Global energy mix survey
We conducted a telephone survey of executives involved in corporate energy strategy at 100 companies with revenues of US$1b or more. Questions focused on energy spend, types of energy used, energy strategy, and outlook.
The companies were those in energy-intensive sectors with a balanced global distribution. 72% have revenues exceeding US$1b, and 28% revenues of US$10b or more. They are mostly spread between North America (35%), EMEIA (35%) and Asia-Pacific (30%). The largest industry groups are diversified industrial products (29%), retail and wholesale (16%) and automotive (9%).
Respondents opting to disclose participation include British Airways, Celgene, Goodyear Tire & Rubber Company, Magna International, Arvind Ltd, China Southern Airlines, Marks & Spencer Group and Rete Ferroviaria Italiana SpA.
High energy costs
High energy costs expected to increase further set the context for the discussion. For half the respondents, energy expenditure represents 5% or more of operating costs. 22% said 20% or more of operating costs go on energy.

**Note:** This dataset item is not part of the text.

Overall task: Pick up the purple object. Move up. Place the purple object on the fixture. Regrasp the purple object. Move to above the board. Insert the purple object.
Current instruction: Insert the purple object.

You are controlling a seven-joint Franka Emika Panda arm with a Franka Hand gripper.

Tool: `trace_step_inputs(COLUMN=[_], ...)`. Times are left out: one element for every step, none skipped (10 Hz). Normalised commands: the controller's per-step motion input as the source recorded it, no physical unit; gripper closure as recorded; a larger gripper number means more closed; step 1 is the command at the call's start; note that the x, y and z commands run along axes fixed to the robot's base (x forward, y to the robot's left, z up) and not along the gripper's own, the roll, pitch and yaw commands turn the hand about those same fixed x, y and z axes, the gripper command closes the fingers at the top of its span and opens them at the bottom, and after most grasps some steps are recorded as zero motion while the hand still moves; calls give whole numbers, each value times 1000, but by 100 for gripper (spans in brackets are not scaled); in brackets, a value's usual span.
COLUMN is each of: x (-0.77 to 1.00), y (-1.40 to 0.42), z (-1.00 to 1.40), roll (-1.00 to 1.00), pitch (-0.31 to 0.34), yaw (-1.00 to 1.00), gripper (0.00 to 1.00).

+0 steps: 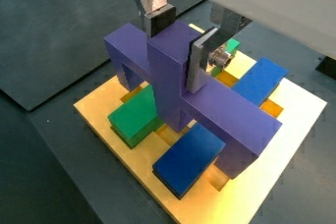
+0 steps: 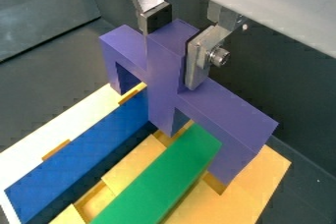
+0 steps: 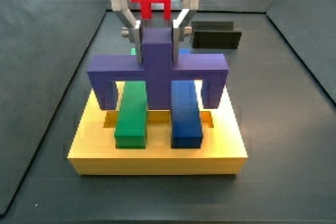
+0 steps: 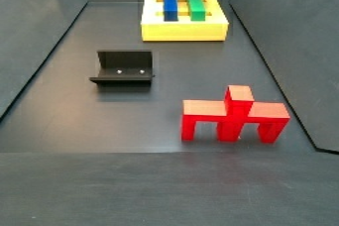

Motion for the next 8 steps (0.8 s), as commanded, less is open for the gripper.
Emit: trace_step_inputs(x=[-9,111,194,137,100,0,0,0], y=[0,-60,-109,-137,-114,-23,0,0], z=[-183,-94,0,6,0,-106,-109,-74], roll=[123,104,117,131,120,129,144,136], pitch=[-16,0,4,14,0,0,0,0], yaw=[9,0,0,0,0,0,0,6], gripper=[100,100,100,100,100,100,100,100])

In absolute terms, this translates into an annual energy spend of at least US$50m for 40% of respondents, with 27% spending US$100m or more.
73% of respondents foresee already substantial energy costs rising over the next five years. 38% expect energy costs to rise by 15% or more in this period.
Formal energy strategy and implementation plan
To address this, 70% of respondents have a formal strategy and implementation plan to manage the mix of different energy sources used. 51% have a global strategy and 46% say this applies at country or business unit level.
Interestingly, 16% of respondents said their strategy is not limited to their own operations but extends to their supply chain.
Energy strategy objectives
When asked to comment on their energy strategy objectives, the majority said:
- Cost reduction through efficiency was their primary concern
- Also key were energy conservation and minimizing their carbon footprint
- Many also have targets to meet a portion of their energy needs from renewable sources
- Ensuring reliability of energy supply is also key.
Respondents said financing and capital issues related to energy mix projects was the biggest strategy implementation challenge:
- Financing and capital issues related to energy mix projects (47%)
- Identifying and accessing government grants and incentives (40%)
- Assessing and selecting technologies (39%)
- Measuring or tracking progress in meeting strategy objectives (37%).
Energy strategy objectives – respondent comments
“To see how energy costs will develop over the next two to three years and to ensure high level of [energy] security.”
“First, to reduce energy use; second, to increase the usage of renewable energy.”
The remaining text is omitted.